The end of the first date with Adrian also plays out in somewhat cringe-worthy fashion. She keeps showing reluctance to be in his apartment, reluctance to kiss him, and he keeps pressuring her. The worst part of it is that he’s actually a nice guy. When a guy says, “Come on, I’m a nice guy,” but he’s actually a creep, it’s easy to respect your own boundaries. But when he keeps pushing those boundaries, and he legitimately is a nice guy, it makes you feel guilty and weird about respecting your own boundaries. I think it’s less than great to have what should be a romantic scene that the audience can feel good about begin in this way, where a woman is encouraged to disregard her own boundaries and instincts and then is rewarded for not trusting herself. (I read online that Adrian’s reluctance actually stemmed from the fact that Talia Shire had the flu and didn’t want to sicken Stallone, but I still feel like 1970s cute reads as 2020s cringe here.)
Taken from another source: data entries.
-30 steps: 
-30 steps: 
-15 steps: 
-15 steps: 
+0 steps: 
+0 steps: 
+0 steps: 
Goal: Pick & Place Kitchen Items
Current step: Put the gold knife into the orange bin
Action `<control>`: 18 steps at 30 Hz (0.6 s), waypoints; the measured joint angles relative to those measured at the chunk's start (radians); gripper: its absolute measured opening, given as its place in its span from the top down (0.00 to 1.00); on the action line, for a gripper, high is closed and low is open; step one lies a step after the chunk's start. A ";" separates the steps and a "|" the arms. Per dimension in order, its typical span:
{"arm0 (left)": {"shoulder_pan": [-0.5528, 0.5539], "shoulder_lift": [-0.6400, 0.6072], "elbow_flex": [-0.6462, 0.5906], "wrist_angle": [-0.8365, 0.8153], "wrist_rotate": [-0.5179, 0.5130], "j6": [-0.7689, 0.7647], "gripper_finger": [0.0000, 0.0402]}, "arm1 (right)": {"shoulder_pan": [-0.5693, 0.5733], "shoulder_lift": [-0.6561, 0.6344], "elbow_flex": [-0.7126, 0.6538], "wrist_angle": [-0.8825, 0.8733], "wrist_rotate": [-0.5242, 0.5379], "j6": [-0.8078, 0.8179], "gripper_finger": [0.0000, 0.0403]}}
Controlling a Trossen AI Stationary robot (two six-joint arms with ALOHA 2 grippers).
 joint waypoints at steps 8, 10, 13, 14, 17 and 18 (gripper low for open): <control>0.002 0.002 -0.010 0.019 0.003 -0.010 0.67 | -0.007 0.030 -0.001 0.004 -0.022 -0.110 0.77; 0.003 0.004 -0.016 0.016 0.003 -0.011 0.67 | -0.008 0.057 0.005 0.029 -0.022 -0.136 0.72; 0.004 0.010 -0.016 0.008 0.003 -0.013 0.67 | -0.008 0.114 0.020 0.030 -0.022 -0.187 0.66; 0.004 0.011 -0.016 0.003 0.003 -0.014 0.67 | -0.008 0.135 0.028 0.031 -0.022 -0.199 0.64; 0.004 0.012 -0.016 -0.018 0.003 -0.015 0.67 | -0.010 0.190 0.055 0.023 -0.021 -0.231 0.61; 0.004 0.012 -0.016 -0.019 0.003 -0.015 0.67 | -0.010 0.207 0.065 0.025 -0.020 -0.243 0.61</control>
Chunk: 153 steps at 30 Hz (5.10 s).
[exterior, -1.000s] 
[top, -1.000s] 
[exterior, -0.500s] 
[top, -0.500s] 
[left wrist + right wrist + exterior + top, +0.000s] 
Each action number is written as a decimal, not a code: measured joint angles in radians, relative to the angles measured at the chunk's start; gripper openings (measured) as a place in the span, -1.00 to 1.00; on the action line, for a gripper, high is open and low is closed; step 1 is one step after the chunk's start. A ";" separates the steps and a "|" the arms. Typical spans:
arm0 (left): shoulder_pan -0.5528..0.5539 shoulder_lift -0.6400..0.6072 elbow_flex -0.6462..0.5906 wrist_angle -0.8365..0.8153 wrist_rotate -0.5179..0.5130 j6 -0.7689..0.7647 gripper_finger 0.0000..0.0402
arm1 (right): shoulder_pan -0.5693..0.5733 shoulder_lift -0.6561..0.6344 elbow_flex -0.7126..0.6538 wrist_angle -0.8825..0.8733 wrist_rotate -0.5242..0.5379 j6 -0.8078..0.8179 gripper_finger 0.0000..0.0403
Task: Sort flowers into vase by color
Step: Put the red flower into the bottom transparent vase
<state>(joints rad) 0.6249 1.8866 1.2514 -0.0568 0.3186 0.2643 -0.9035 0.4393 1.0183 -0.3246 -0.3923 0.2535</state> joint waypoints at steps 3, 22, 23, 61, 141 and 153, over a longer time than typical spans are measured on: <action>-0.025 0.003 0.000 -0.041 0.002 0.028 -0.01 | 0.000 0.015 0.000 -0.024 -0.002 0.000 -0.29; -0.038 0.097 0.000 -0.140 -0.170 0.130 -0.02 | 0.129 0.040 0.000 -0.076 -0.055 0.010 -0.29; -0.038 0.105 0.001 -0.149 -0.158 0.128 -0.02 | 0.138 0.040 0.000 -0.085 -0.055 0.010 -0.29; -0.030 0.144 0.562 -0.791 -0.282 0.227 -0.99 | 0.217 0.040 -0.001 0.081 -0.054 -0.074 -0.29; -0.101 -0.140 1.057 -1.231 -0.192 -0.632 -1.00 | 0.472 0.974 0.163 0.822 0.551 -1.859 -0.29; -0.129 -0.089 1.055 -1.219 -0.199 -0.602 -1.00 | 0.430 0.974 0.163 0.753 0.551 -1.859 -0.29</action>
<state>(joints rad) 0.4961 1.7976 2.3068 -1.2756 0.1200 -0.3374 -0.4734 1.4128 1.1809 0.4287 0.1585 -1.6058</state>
My only other disappointment is that “Eye of the Tiger” is not from the original Rocky. My sister once burned me a CD of workout music that included a remix of the song by Ice Cube and DMX that I’ve been thinking about lately for obvious sad reasons. I wish every Rocky movie contained every Rocky song. The audience would always come away feeling so motivated!
Overall:
Rocky seems like it got lost in the wrong decade. It’s a good old-fashioned, feel-good film that celebrates life and rewards courage. I’d be happy to watch it again any time.